To avoid the risk of a lost generation, the Commission proposed the Youth Guarantee in December 2012, which was formally adopted by the EU’s Council of Ministers on 22 April 2013 and endorsed by the June 2013 European Council. All 28 Member States have submitted their Youth Guarantee Implementation Plans and are making the first steps to set up their Youth Guarantee schemes.
The European Social Fund, providing more than €10 billion every year in the 2014-2020 period, will be a key source of EU funding to implement the Youth Guarantee.

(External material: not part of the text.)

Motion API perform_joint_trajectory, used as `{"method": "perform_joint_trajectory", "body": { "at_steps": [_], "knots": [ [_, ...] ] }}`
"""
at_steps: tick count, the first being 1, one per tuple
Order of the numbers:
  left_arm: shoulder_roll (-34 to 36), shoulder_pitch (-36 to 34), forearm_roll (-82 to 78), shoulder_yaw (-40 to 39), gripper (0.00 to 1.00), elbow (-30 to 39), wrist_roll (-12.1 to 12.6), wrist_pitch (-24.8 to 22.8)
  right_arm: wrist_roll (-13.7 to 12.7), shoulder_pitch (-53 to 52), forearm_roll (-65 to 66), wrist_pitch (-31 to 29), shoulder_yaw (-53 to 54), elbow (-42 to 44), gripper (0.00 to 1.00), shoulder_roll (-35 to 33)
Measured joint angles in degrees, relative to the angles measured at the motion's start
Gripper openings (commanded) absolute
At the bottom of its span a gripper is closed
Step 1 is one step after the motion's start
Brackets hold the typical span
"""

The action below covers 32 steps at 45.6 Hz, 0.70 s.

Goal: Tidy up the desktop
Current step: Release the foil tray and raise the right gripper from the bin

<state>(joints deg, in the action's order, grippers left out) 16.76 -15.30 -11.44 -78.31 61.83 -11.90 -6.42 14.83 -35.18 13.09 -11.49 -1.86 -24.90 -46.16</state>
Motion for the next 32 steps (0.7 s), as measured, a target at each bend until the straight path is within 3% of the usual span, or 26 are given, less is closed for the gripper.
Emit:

To top-up available EU financial support to the regions where individuals struggle most with youth unemployment and inactivity, the Council and the European Parliament agreed to create a dedicated Youth Employment Initiative (YEI). The YEI funding will comprise €3 billion from a specific new EU budget line dedicated to youth employment (frontloaded to 2014-15) matched by at least €3 billion from the European Social Fund national allocations. This will amplify the support provided by the European Social Fund for the implementation of the Youth Guarantee by funding activities to directly help young people not in employment, education or training (NEETs) aged up to 25 years, or where the Member States considers relevant, up to 29 years. These activities include job provision, traineeships and apprenticeships, business start-up support, etc. The YEI will be programmed as part of the ESF 2014-20.
In order to draw down Youth Employment Initiative funding as quickly as possible, Member States can make use of several special rules: Where YEI assistance is programmed through a specific Operational Programme, like in France, such programme can be adopted even before the Partnership Agreement which lays the basis for the use of all EU Structural and Investment Funds in the country in 2014-20. Moreover, the Youth Employment Initiative can reimburse expenditure incurred by Member States since as early as 1 September 2013, i.e. even before the programmes have been adopted. In addition, the EU’s top-up funding under the YEI does not require any national co-financing; only the ESF contribution to the YEI needs to be co-financed.